Retailers, builders and lenders, among other players, are going all out to lure buyers this festive season. However, before you reach for your wallet, read between the lines of the offers to avoid getting short-changed.
ET Wealth points out five such traps to avoid.
1. No-cost EMIs
No-cost EMIs are the rage this season, with e-commerce companies, lenders and retailers offering such options. For example, you can buy a mobile phone worth Rs 50,000 using this option and repay this loan in 10 equal instalments of Rs 5,000 each. “These are triple zero schemes where there is no processing fee, down-payment or interest payout involved,” explains Anuj Kacker, Co-Founder and COO, Moneytap, a digital lending platform.

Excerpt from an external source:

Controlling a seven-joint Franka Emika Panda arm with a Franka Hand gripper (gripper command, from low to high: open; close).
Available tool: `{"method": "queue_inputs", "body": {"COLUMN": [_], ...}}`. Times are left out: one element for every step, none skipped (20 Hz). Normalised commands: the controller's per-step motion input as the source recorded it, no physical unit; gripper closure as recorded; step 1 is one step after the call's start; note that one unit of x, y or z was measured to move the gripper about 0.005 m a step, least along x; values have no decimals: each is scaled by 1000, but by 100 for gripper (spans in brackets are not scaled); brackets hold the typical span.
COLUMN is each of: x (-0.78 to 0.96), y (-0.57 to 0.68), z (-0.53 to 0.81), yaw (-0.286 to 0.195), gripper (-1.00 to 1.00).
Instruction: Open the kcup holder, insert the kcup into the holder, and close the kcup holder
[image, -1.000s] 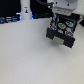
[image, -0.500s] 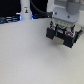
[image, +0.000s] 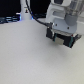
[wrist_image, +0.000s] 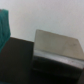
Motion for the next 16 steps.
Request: {"method": "queue_inputs", "body": {"x": [-538, -584, -554, -568, -541, -490, -446, -437, -441, -441, -469, -487, -483, -477, -446, -430], "y": [143, 260, 336, 340, 376, 440, 468, 448, 457, 484, 481, 471, 481, 473, 482, 495], "z": [-172, -88, -50, -28, -18, -7, 2, 2, 5, 4, 0, 0, -1, 5, 1, 3], "yaw": [233, 180, 153, 137, 125, 114, 117, 125, 124, 115, 112, 111, 110, 115, 118, 120], "gripper": [-100, -100, -100, -100, -100, -100, -100, -100, -100, -100, -100, -100, -100, -100, -100, -100]}}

However, there are no free lunches. The Reserve Bank of India (RBI) had, in fact, banned 0% EMI in 2013, stating that such offers merely served the purpose of alluring and exploiting vulnerable customers. Since there cannot be be an interest-free loan, there cannot be a no-cost EMI. “The cost is built into the sales price. If you were to make an upfront payment, you could be offered a discount, which would not be the case when you opt for EMIs,” says Navin Chandnani, Chief Business Officer, Bankbazaar.com, an online loan aggregation portal.
Then, there could be online offers where the sales price is the same irrespective of whether you are making an upfront payment or in instalments. “In such cases, you need not be concerned. The required adjustments (built-in discounts or interest charges) will be made in the invoice at the backend by the merchant,” adds Chandnani. The cost is typically borne by the brands in such cases. “The lending partner will recover the cost of extending a loan from the brands. This is also termed subvention fee,” says Kacker.

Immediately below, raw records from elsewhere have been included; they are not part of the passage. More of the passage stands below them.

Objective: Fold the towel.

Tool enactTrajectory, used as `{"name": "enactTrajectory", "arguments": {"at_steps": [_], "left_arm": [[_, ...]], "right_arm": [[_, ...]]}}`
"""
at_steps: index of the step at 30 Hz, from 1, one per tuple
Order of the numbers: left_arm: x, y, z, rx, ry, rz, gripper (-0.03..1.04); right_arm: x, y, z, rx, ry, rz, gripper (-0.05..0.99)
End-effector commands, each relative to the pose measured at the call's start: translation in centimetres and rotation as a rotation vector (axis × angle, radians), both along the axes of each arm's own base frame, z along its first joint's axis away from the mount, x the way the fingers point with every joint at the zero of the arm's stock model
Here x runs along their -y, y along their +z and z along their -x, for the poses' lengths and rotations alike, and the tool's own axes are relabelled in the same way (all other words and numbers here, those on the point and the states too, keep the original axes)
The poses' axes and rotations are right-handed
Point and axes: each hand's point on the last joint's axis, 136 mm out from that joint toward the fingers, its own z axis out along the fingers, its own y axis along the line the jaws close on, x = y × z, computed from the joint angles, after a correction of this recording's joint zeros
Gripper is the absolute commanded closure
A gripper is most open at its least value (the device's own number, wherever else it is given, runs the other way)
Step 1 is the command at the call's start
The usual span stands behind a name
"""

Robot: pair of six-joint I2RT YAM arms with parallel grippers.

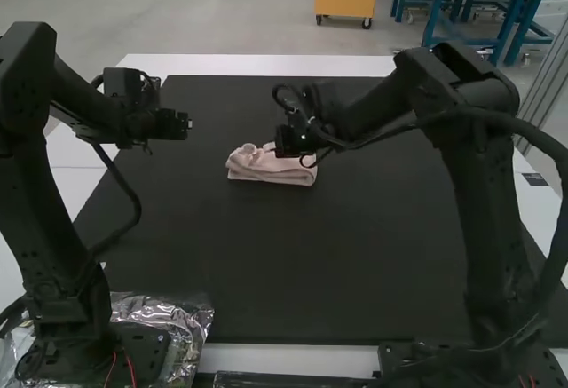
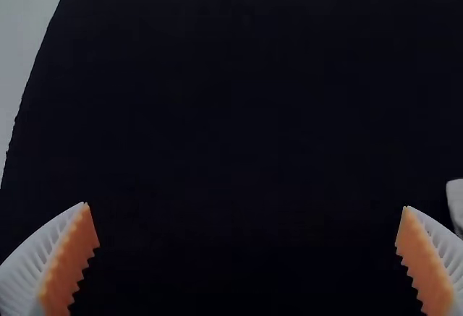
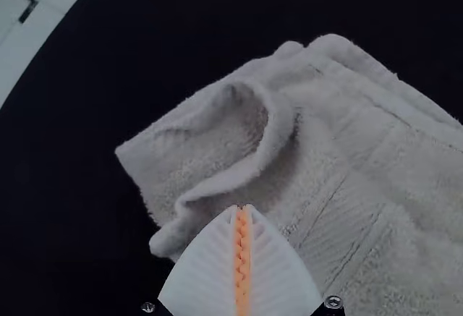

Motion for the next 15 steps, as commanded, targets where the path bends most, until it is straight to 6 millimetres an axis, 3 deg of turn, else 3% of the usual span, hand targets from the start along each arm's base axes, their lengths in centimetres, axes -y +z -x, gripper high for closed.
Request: {"name": "enactTrajectory", "arguments": {"at_steps": [1,7,15], "left_arm": [[0.0,2.3,-0.2,0.054,0.029,-0.027,0.04],[1.5,4.3,-0.3,0.100,0.014,-0.044,0.04],[4.5,10.9,0.1,0.252,-0.006,-0.064,0.04]], "right_arm": [[-0.3,-0.7,0.2,-0.008,0.012,-0.015,0.96],[-0.5,-2.9,-0.2,-0.021,0.005,-0.016,0.96],[-0.2,-6.9,-0.2,-0.058,-0.018,0.007,0.96]]}}
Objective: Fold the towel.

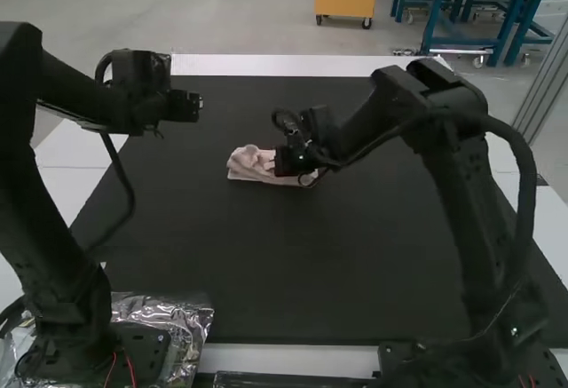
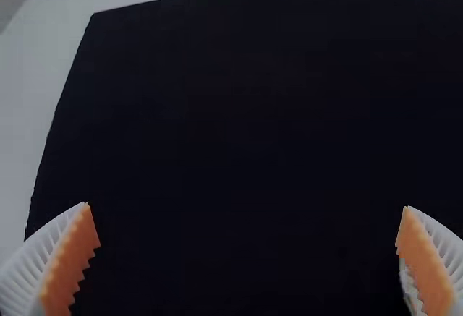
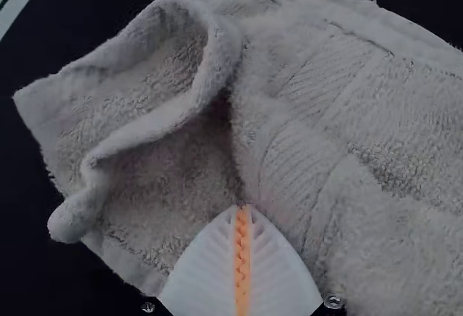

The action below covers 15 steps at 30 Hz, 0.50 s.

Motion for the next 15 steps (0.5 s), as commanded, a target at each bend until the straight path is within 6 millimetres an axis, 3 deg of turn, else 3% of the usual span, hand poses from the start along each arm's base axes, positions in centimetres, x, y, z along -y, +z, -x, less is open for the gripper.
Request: {"name": "enactTrajectory", "arguments": {"at_steps": [1,3,5,11,15], "left_arm": [[1.1,5.3,0.2,0.118,0.004,-0.012,0.04],[1.8,7.2,0.7,0.152,-0.005,-0.015,0.04],[2.2,9.4,1.4,0.196,-0.010,-0.018,0.04],[1.9,16.7,4.6,0.364,0.018,-0.058,0.04],[1.3,21.0,7.5,0.471,0.041,-0.093,0.04]], "right_arm": [[0.1,-0.9,-0.1,-0.019,-0.014,-0.007,0.96],[0.1,-0.5,-0.2,-0.025,-0.027,-0.021,0.96],[-0.1,1.9,-0.6,-0.002,-0.034,-0.051,0.96],[0.7,16.0,-2.3,0.167,-0.077,-0.206,0.94],[3.3,25.0,-1.6,0.284,-0.130,-0.255,0.50]]}}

Before making a choice, enquire whether you can get a discount instead of the no-cost EMI offer. Also, find out if you need to make an upfront payment before the rest of the amount is converted into EMIs.
2. Low-cost loans
No-cost EMI offers apart, retailers and lenders also offer loans with interest free periods. “Enquire whether there is a processing fee involved. Usually, it is around 2%,” says Kacker. This option is useful for borrowers who do not want to lock-in their money. “For the convenience of spreading out the cost of say an electrical appliance worth Rs 50,000 over 10-12 months, Rs 1,000 (2% of the price) is a relatively affordable amount to pay in absolute terms, ” he adds. Also, ascertain whether the ‘interest-free’ period comes with an expiry date. “Typically, low-value purchases come with an interest free period of 15 days, post which an interest is charged,” says Chandnani.
3. Cashback offers
The key clauses to look for while availing a cashback offer are the maximum cap, minimum spend and the effective date. Also, read the fine print to understand how the minimum spend will be computed. “Let’s assume the minimum spend is Rs 3,000. The offer could be applicable to three purchases aggregating Rs 3,000 during the sale or only to a one-time purchase worth Rs 3,000. Both models exist,” says Kacker.
An instant cashback, applied at checkout while shopping online, is preferable to one credited after two or three months. Similarly, a 20% cashback may look attractive, but not if it comes with a ceiling of say Rs 1,500 when your total spend is Rs 50,000. “If you are using a credit card to pay, there could be a clause that says the cashback could be rolled back if card bills are not cleared on time,” says Prashant Bhonsle, Head, Student Loan and CMO, Incred, a digital lending NBFC.
4. Subvention schemes
A tripartite agreement between a developer, lender and borrower, this allows the latter to shell out 10-20% of the total cost initially. The EMIs are deferred till possession or a specified date, making houses more affordable. While the National Housing Bank has barred housing finance companies from participating in such arrangements, banks face no such restrictions. This apart, several builders have come up with their own versions of subvention schemes where the buyer has to book the flat after paying 5-20% of the agreed price. The rest is to be financed after possession. While these structures boost buyers’ affordability, the costs are 7-8% higher than regular rates. If affordability is not a concern, find out if you can negotiate an upfront discount on the price.
5. Freebies with home purchases
Developers shower freebies like modular kitchens, air-conditioners, and semi-furnished apartments to entice buyers. However, it is wise to drive a hard bargain for straight discounts on the rates instead. “Most developers have not announced hard discounts (officially notified and applicable to all) during this festive season as there are several factors preventing them from doing so,” says Anuj Puri, Chairman, ANAROCK Property Consultants. He attributes this to the NBFC crisis-induced liquidity crunch, NHB diktat to HFCs on subvention offers and high cost of raw materials.
“This year developers are offering ‘effective’ discounts by way of waiver of GST or even stamp duty and registration charges,” he adds. For home-seekers, this will result in cost reduction of 5-12%. However, if you are a genuine home buyer, you should try harder to get the price lowered. Developers may extend direct discounts to buyers showing serious intent to seal the deal.